Prompts are written in English and encapsulate the AI's core logic and personality. It is a mistake to treat them as code firewalled within the engineering team. Product managers, as domain experts, should have direct access to edit and experiment with prompts through user-friendly admin interfaces.
Systematically review production traces ("open coding"), categorize the observed errors ("axial coding"), and then count them. This simple process transforms subjective "vibe checks" and messy logs into a prioritized, data-backed roadmap for improving your AI application, giving PMs a superpower.
Assigning error analysis to engineers or external teams is a huge pitfall. The process of reviewing traces and identifying failures is where product taste, domain expertise, and unique user understanding are embedded into the AI. It is a core product management function, not a technical task to be delegated.

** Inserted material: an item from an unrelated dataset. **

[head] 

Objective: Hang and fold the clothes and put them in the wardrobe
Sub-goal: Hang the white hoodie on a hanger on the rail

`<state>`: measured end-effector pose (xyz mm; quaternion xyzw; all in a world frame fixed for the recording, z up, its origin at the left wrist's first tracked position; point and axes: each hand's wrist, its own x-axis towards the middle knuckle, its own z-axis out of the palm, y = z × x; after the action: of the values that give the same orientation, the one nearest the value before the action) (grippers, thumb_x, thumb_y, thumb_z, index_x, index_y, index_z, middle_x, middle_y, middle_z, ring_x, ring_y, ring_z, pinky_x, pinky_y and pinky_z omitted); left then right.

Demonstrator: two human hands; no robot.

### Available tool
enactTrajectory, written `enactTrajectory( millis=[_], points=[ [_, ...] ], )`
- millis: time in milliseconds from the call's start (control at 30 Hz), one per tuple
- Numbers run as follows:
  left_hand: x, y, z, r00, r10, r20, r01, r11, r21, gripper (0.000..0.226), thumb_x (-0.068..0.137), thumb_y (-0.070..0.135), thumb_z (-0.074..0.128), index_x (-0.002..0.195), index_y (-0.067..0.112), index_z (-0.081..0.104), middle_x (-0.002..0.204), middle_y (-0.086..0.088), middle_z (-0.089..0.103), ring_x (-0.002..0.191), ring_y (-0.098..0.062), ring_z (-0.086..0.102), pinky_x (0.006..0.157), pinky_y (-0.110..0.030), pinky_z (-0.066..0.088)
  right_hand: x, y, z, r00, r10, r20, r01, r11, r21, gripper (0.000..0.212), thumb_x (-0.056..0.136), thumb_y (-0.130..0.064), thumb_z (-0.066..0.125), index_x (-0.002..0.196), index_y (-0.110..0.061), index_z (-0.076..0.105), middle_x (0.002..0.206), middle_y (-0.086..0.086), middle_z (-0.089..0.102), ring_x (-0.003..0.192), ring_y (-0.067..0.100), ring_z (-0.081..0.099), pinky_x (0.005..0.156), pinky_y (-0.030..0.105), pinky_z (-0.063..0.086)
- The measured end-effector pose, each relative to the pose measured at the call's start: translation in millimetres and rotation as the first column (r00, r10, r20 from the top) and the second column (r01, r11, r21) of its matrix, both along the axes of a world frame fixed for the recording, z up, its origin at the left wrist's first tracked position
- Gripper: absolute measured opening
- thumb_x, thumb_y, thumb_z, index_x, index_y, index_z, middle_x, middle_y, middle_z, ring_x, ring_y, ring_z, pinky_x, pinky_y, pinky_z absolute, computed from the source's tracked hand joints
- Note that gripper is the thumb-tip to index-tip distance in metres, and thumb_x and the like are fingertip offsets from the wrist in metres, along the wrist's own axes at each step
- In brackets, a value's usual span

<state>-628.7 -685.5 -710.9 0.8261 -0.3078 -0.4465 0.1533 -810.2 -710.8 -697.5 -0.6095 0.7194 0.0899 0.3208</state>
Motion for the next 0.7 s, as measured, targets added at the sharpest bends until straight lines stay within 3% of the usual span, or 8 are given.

Not every identified error requires building a formal evaluation. Some issues, like a simple formatting error, can be fixed directly in the prompt or code without an accompanying eval. Reserve the effort of building robust evals for systemic, complex problems that you anticipate needing to iterate on over time.
You don't need a sophisticated and expensive AI observability platform to start doing evals. The most critical first step is logging traces. This can be done simply by writing to a CSV, JSON, or text file. The key is to begin taking notes on your traces, not to implement the perfect tool.
Don't rely on a simple agreement percentage to validate an LLM judge. If failures are rare (e.g., 10% of cases), a judge that always predicts "pass" will have 90% agreement but be useless. Instead, measure its performance on positive and negative cases separately (e.g., True Positive Rate and True Negative Rate).
If your application isn't live and you lack real user data, you can still perform evals. The best methods are dogfooding and recruiting friends. If that's not possible, use an LLM to simulate user interactions at scale. This generates the necessary traces to begin the crucial error analysis process before launch.
When using an LLM to evaluate another AI's output, instruct it to return a binary score (e.g., True/False, Pass/Fail) instead of a numbered scale. Binary outputs are easier to align with human preferences and map directly to the binary decisions (e.g., ship or fix) that product teams ultimately make.
AI tools like ChatGPT can analyze traces for basic correctness but miss subtle product experience failures. A product manager's contextual knowledge is essential to identify issues like improper formatting for a specific channel (e.g., markdown in SMS) or failures in user experience that an LLM would deem acceptable.